OMAR — Open Multivariate Adaptive Regression
Python package for discovering localised, linear structures in complex, high-dimensional datasets.
What is omar?
omar (Open Multivariate Adaptive Regression) is a MARS [Friedman, 1991; 1993] implementation. It approximates high-dimensional functions by an additive model of low-dimensional functions. It does so by exploiting local lower dimensional manifolds by an additive expansion in a subset of the complete tensor product of the univariate truncated power spline basis. To sample the resulting, exponentially growing function space, it employs a heuristic grow-prune strategy.

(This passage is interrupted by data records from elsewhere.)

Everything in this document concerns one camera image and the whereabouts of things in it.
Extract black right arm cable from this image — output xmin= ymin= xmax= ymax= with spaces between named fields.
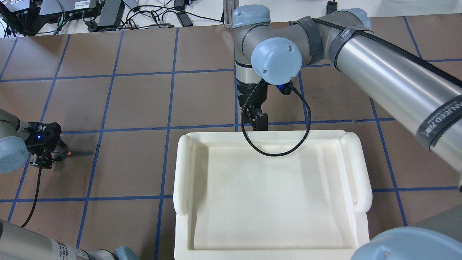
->
xmin=240 ymin=18 xmax=462 ymax=157

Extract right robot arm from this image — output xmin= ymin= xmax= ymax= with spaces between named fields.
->
xmin=232 ymin=5 xmax=461 ymax=174

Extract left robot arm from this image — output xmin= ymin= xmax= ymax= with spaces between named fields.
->
xmin=0 ymin=110 xmax=138 ymax=260

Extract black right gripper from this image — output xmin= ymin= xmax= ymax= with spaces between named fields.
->
xmin=236 ymin=80 xmax=268 ymax=131

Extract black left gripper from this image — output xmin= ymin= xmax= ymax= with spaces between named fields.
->
xmin=26 ymin=122 xmax=67 ymax=169

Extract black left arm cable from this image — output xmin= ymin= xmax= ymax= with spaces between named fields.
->
xmin=20 ymin=155 xmax=44 ymax=229

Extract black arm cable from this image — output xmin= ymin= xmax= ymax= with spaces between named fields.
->
xmin=20 ymin=155 xmax=44 ymax=229
xmin=240 ymin=18 xmax=462 ymax=157

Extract grey orange scissors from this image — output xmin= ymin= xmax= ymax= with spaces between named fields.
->
xmin=51 ymin=151 xmax=93 ymax=161

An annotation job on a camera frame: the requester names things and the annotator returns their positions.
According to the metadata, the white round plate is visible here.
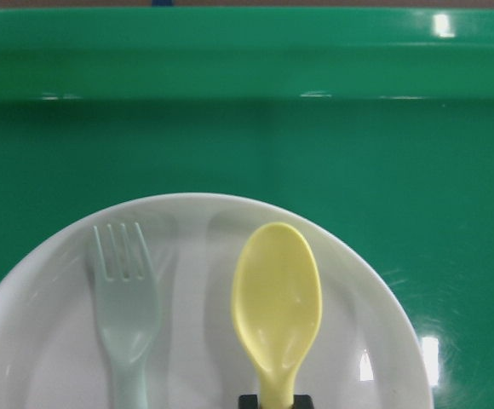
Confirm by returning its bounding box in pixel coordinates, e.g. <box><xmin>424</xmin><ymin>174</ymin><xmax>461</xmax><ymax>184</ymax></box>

It is designed to automatically construct accurate, interpretable, and efficient piecewise-linear models of functions with many predictor and one response variable.
omar is ideal when:
- You want to find the best possible linear approximation in high-dimensional, noisy data.

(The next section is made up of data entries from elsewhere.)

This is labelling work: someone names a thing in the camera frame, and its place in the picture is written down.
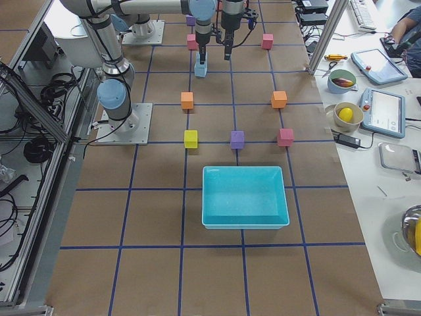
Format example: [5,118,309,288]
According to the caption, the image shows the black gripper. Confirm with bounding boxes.
[221,0,257,33]
[195,26,234,63]

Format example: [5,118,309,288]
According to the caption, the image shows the light blue block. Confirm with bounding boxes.
[194,63,207,78]

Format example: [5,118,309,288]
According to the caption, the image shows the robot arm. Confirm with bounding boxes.
[111,0,255,65]
[62,1,258,132]

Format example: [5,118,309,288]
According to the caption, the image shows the dark pink block near base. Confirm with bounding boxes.
[187,34,198,51]

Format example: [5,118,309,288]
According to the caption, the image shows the purple block left side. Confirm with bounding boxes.
[186,14,196,26]

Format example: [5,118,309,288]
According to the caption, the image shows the purple block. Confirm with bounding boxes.
[186,14,196,26]
[230,130,245,149]

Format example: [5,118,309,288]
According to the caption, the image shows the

- You prefer models with interpretable basis functions.
- You need a fast, scalable tool for MARS modeling.
The model has the form:
$$ \hat{f}(x) = \sum_{n} a_n B_n(x) $$
where each $B_n(x) = \prod \text{max}(\pm(x-t),0)$ is a piecewise linear basis function at root $t$. A basis function therefore looks like this
Computational Backends
To enable practical use on modern hardware, omar includes two compute backends:
- Pure Python for accessibility and clarity, speedup with Numba for JIT-compiled performance on CPU.
- Fortran via
f2pywith native BLAS/LAPACK routines and OpenMP parallelism.
Installation
The easiest way to get started is by installing the prebuilt wheel from PyPI pip install omar.
Citations
- Friedman, J. H. (1991). Multivariate adaptive regression splines. The Annals of Statistics, 19(1), 1–67. [JSTOR](http://www.jstor.org/stable/10.2307/2241837)

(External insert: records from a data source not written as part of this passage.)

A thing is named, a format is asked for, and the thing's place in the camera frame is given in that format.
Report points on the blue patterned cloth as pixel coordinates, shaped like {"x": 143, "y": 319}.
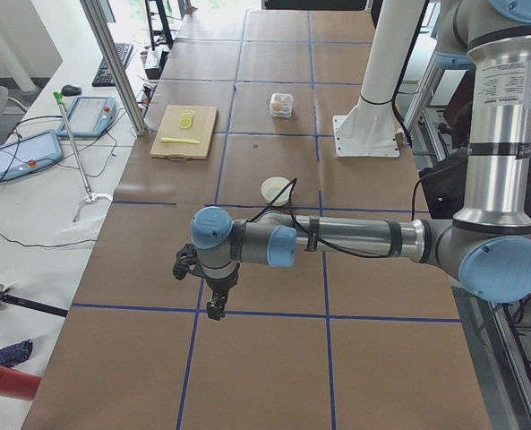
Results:
{"x": 15, "y": 354}

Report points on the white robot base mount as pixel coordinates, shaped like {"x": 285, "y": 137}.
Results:
{"x": 366, "y": 131}

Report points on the red cylinder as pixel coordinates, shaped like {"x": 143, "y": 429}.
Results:
{"x": 17, "y": 384}

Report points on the far teach pendant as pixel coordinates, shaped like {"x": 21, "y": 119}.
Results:
{"x": 89, "y": 117}

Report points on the teach pendant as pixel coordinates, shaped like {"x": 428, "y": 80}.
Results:
{"x": 89, "y": 117}
{"x": 29, "y": 155}

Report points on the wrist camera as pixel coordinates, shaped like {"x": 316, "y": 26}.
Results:
{"x": 187, "y": 263}

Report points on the clear plastic egg box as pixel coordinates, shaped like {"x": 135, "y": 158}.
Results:
{"x": 286, "y": 111}

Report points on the aluminium frame post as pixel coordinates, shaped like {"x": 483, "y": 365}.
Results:
{"x": 98, "y": 23}

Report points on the near teach pendant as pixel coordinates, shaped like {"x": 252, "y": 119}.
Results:
{"x": 29, "y": 155}

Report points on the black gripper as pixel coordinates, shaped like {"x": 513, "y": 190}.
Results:
{"x": 221, "y": 282}

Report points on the yellow plastic knife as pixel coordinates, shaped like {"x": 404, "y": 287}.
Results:
{"x": 179, "y": 140}

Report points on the white bowl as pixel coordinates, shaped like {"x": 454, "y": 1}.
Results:
{"x": 275, "y": 190}

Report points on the black tripod rod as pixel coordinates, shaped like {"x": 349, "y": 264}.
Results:
{"x": 6, "y": 297}

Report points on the black computer mouse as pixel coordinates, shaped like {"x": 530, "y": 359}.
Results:
{"x": 70, "y": 90}

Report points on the bamboo cutting board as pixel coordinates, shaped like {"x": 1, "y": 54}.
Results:
{"x": 203, "y": 126}

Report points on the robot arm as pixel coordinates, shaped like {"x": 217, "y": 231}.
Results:
{"x": 398, "y": 23}
{"x": 485, "y": 246}

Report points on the person in black hoodie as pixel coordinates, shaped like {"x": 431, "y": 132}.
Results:
{"x": 444, "y": 184}

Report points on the reacher grabber tool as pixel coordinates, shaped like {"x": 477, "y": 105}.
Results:
{"x": 90, "y": 196}

- Friedman, J. H. (1993). Fast MARS. Technical Report No. 110, Stanford University.
- Krause, O., & Igel, C. (2015). A More Efficient Rank-one Covariance Matrix Update for Evolution Strategies. FOGA ‘15, 129–136. [DOI](https://doi.org/10.1145/2725494.2725496)
Key highlights
- Modernized version of the Multivariate Adaptive Regression Splines (MARS)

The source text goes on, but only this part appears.